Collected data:
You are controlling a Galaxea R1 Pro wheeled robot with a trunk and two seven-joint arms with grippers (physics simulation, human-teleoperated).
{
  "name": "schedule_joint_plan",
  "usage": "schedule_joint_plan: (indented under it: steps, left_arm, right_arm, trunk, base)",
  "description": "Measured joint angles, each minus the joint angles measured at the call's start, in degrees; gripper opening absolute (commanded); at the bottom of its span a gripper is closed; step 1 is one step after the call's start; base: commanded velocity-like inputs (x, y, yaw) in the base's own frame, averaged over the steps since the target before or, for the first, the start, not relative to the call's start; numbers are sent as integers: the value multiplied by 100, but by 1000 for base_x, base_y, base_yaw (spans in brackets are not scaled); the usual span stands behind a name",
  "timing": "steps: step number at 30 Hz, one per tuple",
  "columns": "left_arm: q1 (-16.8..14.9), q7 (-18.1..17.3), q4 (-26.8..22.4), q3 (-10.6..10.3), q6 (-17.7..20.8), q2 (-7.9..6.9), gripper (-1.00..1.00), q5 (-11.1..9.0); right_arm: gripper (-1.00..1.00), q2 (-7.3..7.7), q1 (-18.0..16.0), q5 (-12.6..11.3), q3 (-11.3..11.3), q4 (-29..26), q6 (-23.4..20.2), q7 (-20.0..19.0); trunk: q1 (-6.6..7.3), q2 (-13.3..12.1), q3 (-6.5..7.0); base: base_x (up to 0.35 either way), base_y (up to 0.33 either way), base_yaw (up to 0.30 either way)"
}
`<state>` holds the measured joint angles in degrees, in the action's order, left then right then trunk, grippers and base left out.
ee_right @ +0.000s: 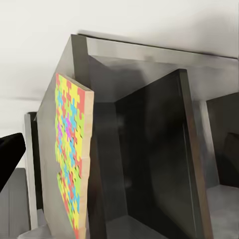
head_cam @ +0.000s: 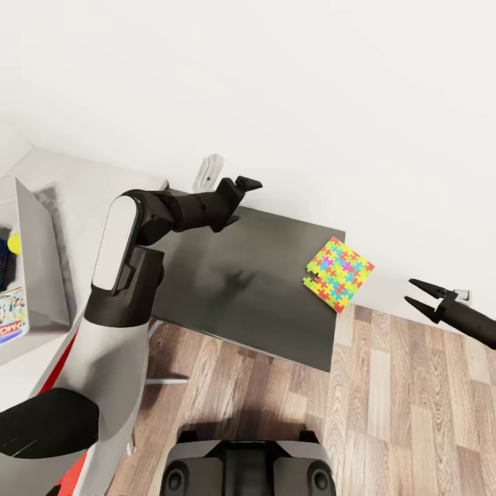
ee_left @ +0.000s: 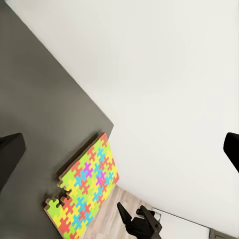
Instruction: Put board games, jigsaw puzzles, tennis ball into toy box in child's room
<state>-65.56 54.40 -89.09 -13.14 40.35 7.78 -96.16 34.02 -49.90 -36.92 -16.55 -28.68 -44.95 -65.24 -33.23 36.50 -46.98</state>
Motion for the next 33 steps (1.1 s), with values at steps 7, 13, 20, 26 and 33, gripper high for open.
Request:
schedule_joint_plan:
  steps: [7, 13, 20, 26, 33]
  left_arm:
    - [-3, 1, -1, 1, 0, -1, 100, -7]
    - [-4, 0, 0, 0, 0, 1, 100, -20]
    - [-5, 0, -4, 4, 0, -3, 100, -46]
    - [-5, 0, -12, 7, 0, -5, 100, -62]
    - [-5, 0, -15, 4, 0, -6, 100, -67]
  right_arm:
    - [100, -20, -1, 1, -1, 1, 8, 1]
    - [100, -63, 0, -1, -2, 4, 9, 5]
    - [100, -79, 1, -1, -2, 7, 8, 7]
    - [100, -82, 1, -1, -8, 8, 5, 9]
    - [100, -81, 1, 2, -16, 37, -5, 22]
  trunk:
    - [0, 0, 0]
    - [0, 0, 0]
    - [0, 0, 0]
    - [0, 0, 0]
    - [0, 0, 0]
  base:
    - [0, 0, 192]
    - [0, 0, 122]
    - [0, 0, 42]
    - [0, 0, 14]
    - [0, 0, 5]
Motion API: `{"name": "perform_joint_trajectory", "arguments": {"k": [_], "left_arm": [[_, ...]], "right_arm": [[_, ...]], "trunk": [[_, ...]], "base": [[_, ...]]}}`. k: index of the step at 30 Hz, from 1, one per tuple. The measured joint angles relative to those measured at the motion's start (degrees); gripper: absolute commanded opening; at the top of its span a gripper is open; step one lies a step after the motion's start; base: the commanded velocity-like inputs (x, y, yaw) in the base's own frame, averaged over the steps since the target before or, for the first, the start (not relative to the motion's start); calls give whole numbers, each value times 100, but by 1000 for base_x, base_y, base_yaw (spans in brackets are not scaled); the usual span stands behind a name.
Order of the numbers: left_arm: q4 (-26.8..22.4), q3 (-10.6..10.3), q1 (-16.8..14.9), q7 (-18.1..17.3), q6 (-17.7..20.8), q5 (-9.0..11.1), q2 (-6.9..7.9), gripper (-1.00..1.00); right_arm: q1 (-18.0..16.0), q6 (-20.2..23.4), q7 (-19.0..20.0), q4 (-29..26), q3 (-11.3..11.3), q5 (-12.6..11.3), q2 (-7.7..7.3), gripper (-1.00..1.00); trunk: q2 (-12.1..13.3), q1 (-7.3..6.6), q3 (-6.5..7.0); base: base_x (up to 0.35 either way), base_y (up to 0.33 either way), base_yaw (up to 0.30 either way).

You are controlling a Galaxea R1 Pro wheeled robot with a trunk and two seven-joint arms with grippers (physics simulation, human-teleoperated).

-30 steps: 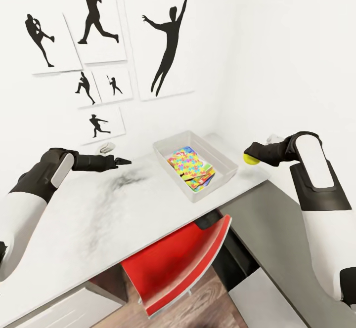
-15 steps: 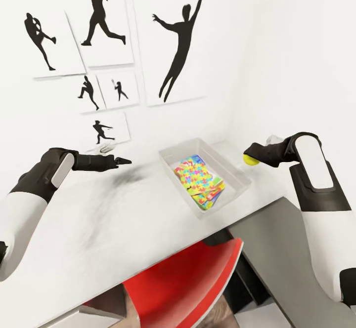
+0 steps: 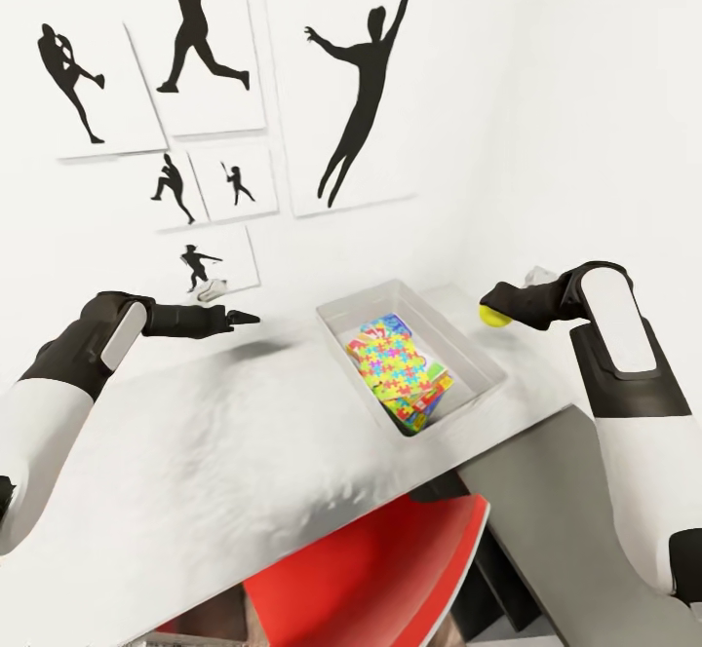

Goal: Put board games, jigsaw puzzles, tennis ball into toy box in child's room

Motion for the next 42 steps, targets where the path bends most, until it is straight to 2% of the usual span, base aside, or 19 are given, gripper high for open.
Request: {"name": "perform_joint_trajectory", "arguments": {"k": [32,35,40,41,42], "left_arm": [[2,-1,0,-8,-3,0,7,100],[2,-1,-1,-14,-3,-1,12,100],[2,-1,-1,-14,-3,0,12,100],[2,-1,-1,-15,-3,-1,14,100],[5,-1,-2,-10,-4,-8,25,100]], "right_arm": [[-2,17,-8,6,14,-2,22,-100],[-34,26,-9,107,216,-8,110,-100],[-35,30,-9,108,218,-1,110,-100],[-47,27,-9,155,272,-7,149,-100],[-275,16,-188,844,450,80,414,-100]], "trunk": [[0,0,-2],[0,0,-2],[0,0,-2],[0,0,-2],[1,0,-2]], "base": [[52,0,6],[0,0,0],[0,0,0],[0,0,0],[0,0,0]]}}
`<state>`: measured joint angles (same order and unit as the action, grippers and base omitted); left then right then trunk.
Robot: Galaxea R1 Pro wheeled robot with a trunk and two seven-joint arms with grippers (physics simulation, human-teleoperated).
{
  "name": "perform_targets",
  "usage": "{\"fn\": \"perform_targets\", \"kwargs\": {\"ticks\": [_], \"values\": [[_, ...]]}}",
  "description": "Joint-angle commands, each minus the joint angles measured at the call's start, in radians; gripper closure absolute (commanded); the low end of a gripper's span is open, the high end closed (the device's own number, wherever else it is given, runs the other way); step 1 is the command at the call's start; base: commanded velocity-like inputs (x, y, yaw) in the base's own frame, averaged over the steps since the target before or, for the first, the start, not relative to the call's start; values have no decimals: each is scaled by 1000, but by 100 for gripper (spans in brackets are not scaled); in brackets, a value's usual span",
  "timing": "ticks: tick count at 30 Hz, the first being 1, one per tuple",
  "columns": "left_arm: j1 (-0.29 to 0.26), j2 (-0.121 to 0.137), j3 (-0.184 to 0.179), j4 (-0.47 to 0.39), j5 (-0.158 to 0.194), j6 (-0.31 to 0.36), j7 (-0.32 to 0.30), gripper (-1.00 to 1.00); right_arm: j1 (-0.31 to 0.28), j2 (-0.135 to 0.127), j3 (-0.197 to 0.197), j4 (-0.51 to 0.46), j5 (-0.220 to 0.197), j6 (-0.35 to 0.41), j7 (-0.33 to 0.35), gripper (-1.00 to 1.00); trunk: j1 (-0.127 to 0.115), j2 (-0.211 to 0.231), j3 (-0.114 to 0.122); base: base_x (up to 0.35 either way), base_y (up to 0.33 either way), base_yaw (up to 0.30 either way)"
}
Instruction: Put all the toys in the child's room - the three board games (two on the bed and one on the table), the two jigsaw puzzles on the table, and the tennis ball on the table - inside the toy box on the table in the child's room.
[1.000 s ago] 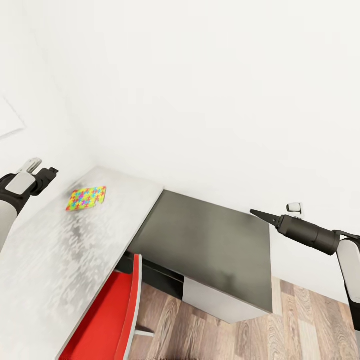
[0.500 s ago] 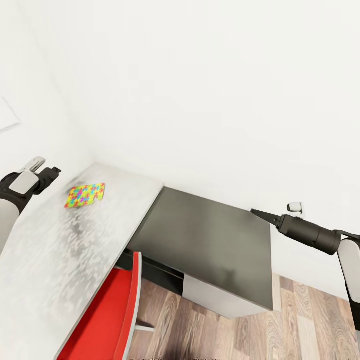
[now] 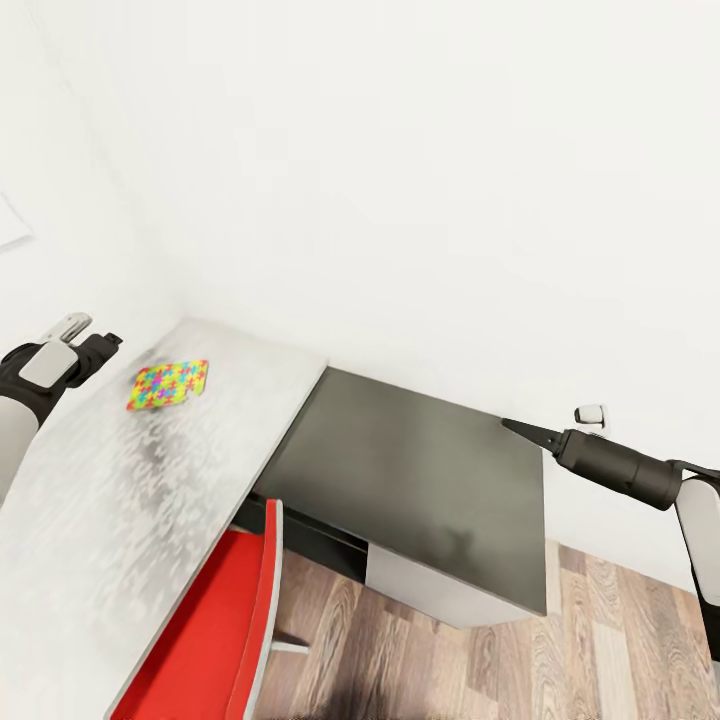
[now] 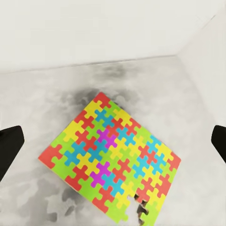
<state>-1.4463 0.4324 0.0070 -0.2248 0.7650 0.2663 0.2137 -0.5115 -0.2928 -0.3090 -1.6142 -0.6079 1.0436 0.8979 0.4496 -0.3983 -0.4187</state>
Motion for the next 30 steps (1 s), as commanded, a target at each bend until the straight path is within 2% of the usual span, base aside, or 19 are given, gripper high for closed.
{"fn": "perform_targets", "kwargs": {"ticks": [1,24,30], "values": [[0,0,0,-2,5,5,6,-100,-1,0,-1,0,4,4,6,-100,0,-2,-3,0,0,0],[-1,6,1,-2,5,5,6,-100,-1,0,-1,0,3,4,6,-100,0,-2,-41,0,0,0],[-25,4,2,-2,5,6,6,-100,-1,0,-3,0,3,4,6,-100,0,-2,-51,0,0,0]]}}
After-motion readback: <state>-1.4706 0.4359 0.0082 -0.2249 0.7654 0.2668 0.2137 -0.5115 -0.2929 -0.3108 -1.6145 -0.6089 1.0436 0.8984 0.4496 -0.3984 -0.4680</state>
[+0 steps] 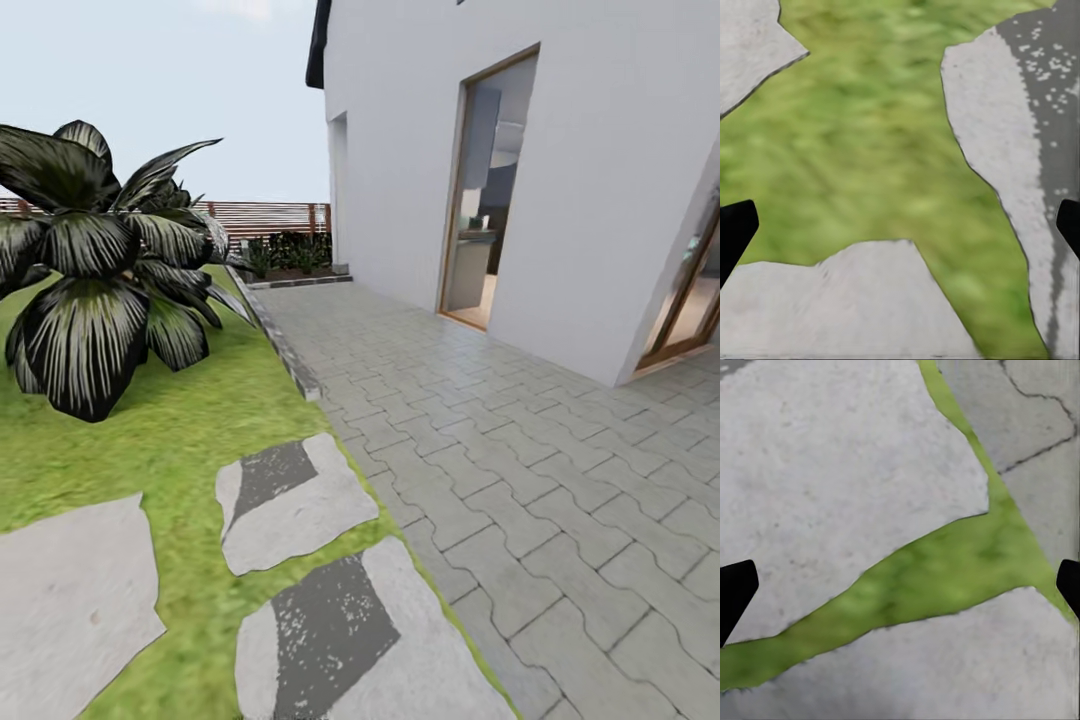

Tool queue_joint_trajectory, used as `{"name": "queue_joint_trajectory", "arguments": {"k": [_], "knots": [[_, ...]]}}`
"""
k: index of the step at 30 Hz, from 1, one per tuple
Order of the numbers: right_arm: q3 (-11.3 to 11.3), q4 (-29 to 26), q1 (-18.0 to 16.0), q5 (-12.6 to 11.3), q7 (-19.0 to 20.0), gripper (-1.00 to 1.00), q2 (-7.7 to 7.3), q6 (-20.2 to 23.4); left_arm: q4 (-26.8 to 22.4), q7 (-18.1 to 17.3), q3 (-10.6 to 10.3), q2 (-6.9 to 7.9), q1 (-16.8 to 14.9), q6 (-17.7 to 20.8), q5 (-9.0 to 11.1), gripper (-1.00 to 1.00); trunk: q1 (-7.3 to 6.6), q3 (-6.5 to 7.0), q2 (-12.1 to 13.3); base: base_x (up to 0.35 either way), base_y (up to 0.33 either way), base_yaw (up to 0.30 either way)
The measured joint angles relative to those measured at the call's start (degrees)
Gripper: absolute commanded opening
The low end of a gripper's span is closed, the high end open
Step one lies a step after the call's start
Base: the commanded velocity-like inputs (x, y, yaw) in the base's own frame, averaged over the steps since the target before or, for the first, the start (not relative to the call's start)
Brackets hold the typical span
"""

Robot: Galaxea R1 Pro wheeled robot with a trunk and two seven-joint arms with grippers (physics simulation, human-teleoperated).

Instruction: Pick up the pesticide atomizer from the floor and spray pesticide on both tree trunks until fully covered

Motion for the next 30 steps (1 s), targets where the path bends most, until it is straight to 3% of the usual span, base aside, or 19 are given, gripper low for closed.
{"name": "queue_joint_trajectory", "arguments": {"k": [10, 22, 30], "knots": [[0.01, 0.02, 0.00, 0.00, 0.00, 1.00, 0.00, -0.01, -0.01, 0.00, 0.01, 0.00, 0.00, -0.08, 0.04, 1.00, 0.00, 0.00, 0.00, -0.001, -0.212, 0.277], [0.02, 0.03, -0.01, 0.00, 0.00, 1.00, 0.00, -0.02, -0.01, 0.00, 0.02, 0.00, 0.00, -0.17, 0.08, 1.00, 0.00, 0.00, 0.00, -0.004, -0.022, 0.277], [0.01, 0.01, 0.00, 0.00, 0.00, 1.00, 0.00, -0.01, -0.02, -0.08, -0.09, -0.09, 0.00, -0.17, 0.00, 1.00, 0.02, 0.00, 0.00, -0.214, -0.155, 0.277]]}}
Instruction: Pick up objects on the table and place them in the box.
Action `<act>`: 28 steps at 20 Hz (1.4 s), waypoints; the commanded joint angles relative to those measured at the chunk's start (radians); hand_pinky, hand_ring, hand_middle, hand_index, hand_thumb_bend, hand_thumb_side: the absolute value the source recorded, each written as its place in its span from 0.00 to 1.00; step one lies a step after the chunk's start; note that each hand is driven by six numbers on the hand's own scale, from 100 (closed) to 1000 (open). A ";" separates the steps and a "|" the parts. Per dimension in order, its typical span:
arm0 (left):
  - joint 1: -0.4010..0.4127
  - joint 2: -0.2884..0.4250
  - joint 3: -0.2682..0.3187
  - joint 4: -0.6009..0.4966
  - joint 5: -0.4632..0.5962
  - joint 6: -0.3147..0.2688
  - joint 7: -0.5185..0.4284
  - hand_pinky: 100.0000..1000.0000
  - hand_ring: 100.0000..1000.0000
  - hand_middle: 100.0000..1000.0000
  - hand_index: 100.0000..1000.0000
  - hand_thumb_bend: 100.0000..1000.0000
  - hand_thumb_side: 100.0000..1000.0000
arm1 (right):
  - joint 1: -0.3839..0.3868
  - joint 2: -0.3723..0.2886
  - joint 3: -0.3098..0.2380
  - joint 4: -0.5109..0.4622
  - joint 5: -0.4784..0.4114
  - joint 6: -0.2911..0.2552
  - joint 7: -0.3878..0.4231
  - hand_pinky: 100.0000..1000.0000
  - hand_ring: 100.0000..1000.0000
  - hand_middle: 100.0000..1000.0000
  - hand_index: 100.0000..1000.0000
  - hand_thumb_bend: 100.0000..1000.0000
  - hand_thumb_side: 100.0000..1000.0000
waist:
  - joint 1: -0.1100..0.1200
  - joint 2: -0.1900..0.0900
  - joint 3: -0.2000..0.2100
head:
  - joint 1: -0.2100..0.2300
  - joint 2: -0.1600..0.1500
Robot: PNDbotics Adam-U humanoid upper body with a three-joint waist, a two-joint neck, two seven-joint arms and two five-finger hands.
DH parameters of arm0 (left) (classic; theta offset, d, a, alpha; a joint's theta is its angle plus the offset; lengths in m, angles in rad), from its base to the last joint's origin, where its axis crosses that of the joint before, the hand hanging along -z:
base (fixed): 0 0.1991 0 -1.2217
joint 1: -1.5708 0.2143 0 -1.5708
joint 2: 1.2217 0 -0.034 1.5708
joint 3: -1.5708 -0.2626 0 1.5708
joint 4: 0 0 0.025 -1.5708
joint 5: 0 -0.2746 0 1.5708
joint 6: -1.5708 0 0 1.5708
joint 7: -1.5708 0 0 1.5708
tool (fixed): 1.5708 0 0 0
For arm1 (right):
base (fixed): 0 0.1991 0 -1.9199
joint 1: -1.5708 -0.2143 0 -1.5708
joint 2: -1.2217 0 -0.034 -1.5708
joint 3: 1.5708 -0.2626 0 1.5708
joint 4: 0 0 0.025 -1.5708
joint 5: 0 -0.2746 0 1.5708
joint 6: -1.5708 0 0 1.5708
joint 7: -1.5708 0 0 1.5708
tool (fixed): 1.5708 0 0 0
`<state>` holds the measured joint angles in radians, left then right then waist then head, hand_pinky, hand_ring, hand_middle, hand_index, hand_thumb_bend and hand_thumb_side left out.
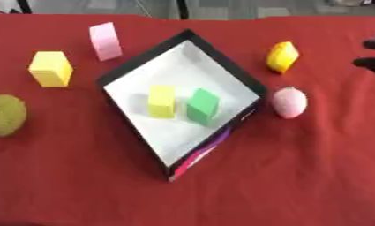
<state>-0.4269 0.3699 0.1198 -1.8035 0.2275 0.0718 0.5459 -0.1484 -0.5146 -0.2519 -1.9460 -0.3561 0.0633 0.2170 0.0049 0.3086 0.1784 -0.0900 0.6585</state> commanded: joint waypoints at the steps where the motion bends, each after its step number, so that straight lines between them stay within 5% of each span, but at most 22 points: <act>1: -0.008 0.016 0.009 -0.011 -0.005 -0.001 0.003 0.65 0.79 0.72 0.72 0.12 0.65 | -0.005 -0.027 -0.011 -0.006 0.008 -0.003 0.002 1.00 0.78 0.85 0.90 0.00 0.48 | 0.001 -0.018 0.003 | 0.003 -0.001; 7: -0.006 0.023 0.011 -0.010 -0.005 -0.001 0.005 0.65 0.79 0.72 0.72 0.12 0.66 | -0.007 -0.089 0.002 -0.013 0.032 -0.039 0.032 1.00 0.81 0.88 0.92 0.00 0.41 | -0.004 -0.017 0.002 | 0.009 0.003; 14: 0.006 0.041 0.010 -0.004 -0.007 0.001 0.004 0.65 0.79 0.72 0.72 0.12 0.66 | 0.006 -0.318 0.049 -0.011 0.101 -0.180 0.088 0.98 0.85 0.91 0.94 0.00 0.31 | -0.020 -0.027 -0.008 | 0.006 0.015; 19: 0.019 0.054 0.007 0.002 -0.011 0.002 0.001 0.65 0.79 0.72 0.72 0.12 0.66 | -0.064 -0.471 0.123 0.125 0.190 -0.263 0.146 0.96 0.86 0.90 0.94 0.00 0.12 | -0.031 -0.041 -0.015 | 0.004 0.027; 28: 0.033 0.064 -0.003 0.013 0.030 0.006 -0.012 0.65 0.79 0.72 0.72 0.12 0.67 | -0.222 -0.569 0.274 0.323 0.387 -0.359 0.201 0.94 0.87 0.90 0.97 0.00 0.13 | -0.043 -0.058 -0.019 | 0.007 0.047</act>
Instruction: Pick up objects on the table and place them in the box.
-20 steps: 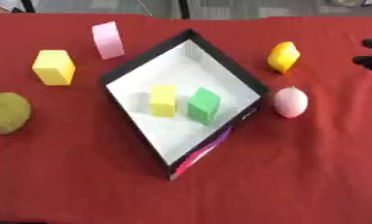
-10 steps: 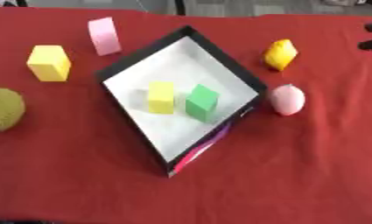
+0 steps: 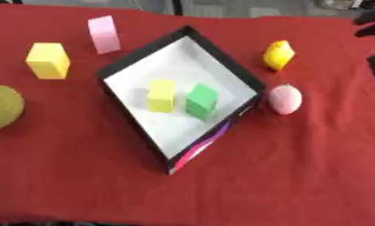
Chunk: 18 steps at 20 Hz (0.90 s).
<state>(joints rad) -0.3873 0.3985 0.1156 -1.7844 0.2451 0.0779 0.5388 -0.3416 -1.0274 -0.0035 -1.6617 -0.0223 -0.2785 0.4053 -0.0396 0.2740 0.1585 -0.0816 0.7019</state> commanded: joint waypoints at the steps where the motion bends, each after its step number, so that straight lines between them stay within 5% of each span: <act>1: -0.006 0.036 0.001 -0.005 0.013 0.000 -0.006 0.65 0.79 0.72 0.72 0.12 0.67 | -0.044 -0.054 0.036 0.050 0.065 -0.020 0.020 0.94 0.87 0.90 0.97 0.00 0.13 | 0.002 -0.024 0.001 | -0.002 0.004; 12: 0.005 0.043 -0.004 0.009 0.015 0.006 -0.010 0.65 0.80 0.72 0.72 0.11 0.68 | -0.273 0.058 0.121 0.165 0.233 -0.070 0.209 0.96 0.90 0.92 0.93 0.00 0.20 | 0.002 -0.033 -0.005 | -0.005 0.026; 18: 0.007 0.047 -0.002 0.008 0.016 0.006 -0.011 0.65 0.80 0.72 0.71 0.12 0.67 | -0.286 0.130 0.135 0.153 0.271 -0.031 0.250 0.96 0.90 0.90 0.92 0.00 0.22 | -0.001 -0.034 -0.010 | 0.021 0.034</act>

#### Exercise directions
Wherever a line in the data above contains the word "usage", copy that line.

#### Solution to this exercise
  "usage": "schedule_joint_plan: (indented under it: steps, left_arm, right_arm, trunk, base)",
  "usage": "{\"fn\": \"perform_targets\", \"kwargs\": {\"ticks\": [_], \"values\": [[_, ...]]}}",

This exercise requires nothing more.